La Métropole encourage ses habitants à devenir les jardiniers de leur propre quartier, via un permis de végétaliser baptisé « Ici on sème ». Il offre à chacun la possibilité s’approprier un petit bout d’espace public.
Clermont Auvergne Métropole crée un un permis de végétaliser baptisé « Ici on sème ». Pour embellir les rues tout en apportant une réponse aux enjeux énergétiques et écologiques, la Métropole encourage en effet ses habitants à devenir les jardiniers de leur propre quartier. Une première campagne de plantation est actuellement en cours. Et les inscriptions pour participer à la campagne d’automne sont ouvertes du 19 avril au 30 mai.
Les permis de végétaliser permettent à chacun de devenir acteurs de son environnement de proximité en s’appropriant un petit bout d’espace public pour y faire pousser fleurs, des plantes. « Quinze projets sont actuellement en cours de déploiement, à l’initiative de particuliers mais aussi d’associations de commerçants et d’associations de quartier, qui ont vu là l’occasion de participer à l’embellissement de leur cadre de vie, de se réunir autour d’un projet commun, mais aussi de favoriser la biodiversité en ville », précise la Métropole dans un communiqué.
Le dispositif avait été freiné par le contexte sanitaire. Mais il séduit de plus en plus, plusieurs communes du territoire ayant d’ores et déjà délibéré pour permettre à leurs habitants de participer. C’est le cas de Beaumont, Blanzat, Clermont-Ferrand, Chamalières, Cébazat, Châteaugay, Le Cendre, Gerzat, Pont-du-Château, Nohanent, Royat, Romagnat, Saint-Genès-Champanelle et Orcines.

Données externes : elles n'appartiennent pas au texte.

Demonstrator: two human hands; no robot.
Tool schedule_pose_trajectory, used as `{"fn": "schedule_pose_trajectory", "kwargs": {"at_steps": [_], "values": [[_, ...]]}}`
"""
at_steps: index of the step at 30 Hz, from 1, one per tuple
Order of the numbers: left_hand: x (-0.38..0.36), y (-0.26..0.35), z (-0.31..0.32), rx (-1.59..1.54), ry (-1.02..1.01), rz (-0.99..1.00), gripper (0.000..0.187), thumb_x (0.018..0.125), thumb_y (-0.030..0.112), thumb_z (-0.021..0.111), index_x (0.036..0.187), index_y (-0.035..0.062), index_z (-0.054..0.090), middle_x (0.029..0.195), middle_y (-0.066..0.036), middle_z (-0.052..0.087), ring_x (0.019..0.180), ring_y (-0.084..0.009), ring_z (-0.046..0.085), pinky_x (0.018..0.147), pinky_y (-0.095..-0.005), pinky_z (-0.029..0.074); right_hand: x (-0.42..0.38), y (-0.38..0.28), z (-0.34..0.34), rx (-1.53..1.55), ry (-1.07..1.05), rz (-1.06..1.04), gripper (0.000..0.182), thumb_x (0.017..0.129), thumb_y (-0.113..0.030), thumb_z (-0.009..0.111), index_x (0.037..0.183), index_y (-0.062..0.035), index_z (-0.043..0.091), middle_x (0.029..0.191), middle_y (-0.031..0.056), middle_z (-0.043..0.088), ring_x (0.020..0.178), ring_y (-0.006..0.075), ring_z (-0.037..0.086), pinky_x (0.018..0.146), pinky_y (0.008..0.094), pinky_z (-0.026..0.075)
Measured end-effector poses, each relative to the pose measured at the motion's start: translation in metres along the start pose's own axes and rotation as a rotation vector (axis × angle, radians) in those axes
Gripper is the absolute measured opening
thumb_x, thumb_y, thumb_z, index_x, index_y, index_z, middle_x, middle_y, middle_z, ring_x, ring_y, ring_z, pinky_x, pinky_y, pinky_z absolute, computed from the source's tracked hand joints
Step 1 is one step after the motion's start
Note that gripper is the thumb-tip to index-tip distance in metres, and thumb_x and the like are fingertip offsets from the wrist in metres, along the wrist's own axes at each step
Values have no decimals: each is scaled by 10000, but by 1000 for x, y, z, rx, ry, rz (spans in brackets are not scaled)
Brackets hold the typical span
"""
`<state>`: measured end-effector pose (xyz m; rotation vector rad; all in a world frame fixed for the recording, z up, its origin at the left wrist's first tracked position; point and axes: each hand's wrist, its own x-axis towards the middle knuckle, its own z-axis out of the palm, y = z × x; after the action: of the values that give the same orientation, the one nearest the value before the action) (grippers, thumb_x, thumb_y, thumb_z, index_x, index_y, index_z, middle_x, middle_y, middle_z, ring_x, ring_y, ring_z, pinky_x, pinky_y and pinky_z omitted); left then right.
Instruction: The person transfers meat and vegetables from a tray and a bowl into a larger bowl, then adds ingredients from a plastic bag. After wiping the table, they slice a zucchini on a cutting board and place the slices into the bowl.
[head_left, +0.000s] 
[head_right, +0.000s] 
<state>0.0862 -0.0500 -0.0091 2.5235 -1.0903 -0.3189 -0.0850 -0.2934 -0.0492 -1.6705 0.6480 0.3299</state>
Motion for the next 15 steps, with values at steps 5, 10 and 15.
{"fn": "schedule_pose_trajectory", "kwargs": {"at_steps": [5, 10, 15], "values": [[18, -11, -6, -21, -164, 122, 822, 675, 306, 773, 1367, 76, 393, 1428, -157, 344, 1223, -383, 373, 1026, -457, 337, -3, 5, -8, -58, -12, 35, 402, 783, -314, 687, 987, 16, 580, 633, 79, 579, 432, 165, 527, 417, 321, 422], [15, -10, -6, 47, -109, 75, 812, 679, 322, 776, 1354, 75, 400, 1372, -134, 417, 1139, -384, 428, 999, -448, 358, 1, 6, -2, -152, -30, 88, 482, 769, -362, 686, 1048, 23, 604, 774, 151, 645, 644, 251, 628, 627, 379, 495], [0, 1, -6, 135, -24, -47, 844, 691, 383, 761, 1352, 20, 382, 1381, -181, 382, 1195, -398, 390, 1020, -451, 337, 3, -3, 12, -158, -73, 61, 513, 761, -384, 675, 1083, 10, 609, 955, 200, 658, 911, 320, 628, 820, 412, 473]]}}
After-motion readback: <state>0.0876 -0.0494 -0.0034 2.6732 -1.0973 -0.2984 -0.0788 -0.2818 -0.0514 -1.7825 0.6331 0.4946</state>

Lutter contre le réchauffement climatique
Ce permis de végétaliser « s’adresse aux riverains propriétaires, copropriétaires ou locataires (sous-réserve de l’accord du propriétaire et/ou du syndic de copropriété), mais aussi aux associations de commerçants et associations de quartier », explique la Métropole. Les possibilités pour verdir et fleurir les rues sont nombreuses : aux pieds des arbres, le long des bâtiments (frontage / microverdissement) ou bien encore en façades.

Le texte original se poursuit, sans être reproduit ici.